The Media Research Center spends no small amount of time ranting about the “liberal media’s” use of anonymous sources. For instance, Brent Bozell and Tim Graham ranted that the Washington Post “quotes anonymous sources multiple times a day” in order to make President Trump look bad, and Jeffrey Lord denounced the anonymous Trump administration staffer who wrote a New York Times op-ed assuring the country that there were indeed adults in the room when Trump goes on dangerous tangents as a “self-righteous idiot” who “anonymously showcase[d] Inside-the-Beltway arrogance.”
But in the midst of the Brett Kavanaugh saga, the MRC was demanding that the media promote an unverified, anonymously sourced claim. Kristine Marsh huffed in an Oct. 3 post:
ABC, CBS and the first two hours of NBC’s morning news programs completely ignored a damning letter sent to the Senate Judiciary Committee last week by Christine Blasey Ford’s ex-boyfriend, which contradicted several of Ford’s statements under oath. The only mention of the letter during the networks’ morning news coverage came during the third hour of Today, with host Megyn Kelly. The letter obtained by Fox News late Tuesday, was written by a man who said he dated Ford for 6 years, with some of that time being spent living together. In the letter, he contradicted many of Ford’s statements under oath, the most important being that she had never prepared or helped anyone prepare for a polygraph test before.
[…]The rest of the letter also calls into question Ford’s credibility, as many of the stories she told on the witness stand about the trauma she’s suffered don’t add up to what the former boyfriend experienced living with her. Despite telling the committee she needed two front doors installed on her home, he pointed out they lived in a tiny apartment for years with only one front door and frequently took trips flying together, even on a small propellor plane. He also claimed that Ford lied to him once about using his credit card to rack up debt, and only admitted to it once he threatened to call the bank’s fraud prevention department.

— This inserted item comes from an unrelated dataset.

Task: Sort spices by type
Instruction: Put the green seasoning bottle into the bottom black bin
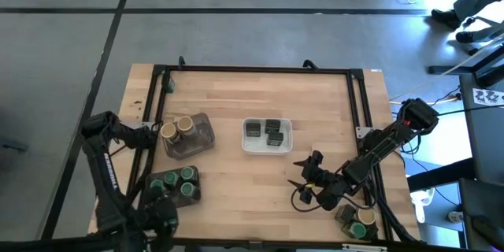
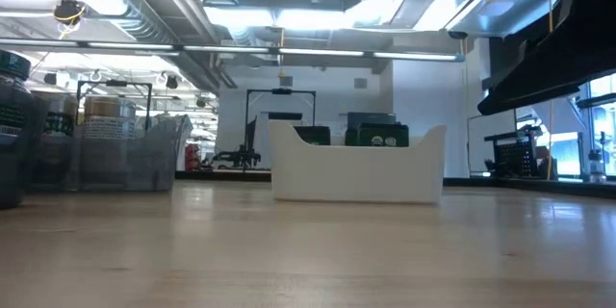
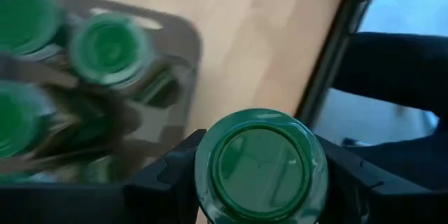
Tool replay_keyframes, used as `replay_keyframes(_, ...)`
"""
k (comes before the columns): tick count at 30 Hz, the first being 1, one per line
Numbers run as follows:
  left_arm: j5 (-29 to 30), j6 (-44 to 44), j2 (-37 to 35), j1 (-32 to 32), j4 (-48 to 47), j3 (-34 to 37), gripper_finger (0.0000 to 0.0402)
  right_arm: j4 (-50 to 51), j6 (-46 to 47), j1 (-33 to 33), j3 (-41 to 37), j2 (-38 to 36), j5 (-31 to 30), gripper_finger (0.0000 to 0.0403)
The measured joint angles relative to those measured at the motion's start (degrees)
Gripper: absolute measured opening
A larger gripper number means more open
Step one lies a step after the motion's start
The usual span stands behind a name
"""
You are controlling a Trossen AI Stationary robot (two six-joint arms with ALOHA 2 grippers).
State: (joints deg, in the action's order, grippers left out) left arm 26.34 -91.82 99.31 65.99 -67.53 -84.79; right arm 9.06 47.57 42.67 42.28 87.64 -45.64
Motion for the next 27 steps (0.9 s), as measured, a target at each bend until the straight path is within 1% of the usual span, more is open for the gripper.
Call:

But instead of reporting on this important letter, the networks diverted attention to a New York Times’ report on President Trump’s supposed tax evasion revealed in his father’s tax returns. The networks also spent time giving credence to a letter written by Kavanaugh during his youth that joked about warning neighbors at a spot he and friends would be vacationing at, that they were a rowdy, group of drunks. So clearly letters are important pieces of evidence to the media only when they corroborate the narrative they are trying to argue.
For all of the MRC’s repeated insistence that Ford’s claims against Kavanaugh were never corroborated, Marsh offers no evidence the ex-boyfriend’s claims have ever been corroborated — indeed, the woman for whom Ford purportedly helped prepare for that polygraph emphatically denied the claim by stating that it “NEVER” happened (all-caps are hers), something Marsh nor anyone else at the MRC bothered to tell their readers — and Marsh downplays the fact that the ex-boyfriend is hiding behind anonymity, something the MRC was heretofore repeatedly offended by.

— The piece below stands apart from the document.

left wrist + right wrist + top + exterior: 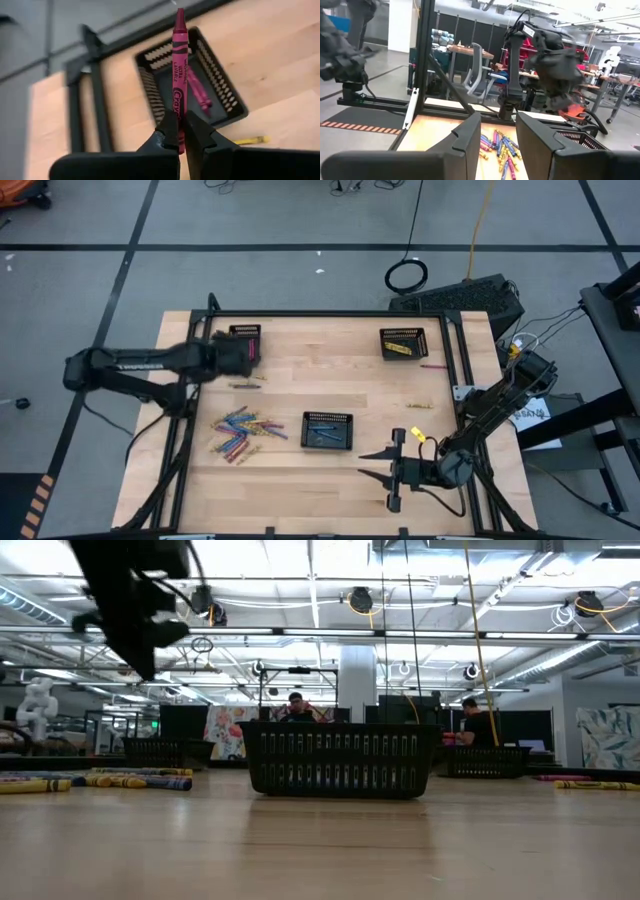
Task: Sort crayons
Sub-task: Put the pink crayon into the top left black bin
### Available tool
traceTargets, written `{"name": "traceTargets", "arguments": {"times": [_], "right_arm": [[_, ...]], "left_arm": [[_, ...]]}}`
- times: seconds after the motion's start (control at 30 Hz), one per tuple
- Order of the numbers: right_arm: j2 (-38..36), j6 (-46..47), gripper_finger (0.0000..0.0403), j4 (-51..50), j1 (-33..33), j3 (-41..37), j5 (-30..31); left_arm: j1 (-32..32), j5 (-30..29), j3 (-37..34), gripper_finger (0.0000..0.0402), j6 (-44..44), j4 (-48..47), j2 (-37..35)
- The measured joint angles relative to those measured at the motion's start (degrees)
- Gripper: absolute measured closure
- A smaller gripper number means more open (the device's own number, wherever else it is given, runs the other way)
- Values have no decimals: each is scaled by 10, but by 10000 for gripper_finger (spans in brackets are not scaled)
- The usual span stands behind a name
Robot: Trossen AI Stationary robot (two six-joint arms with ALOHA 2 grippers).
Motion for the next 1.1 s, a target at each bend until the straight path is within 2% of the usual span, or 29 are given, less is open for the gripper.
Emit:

Over at the MRC’s echo-chamber “news” division CNSNews.com, managing editor Michael W. Chapman emphasized that “The signed letter by the ex-boyfriend is legally binding, which means that if he lied, he faces a felony penalty of up to five years in prison, explained a spokesman for the Senate Judiciary Committee.” He similarly played down the anonymous nature of the accusation. He did add the woman’s denial of the anonymous claim in an update to his article, though he inexplicably took her all-caps “NEVER” statement out of all-caps and made the word lowercase.
Without double standards, it seems the MRC wouldn’t have any standards at all.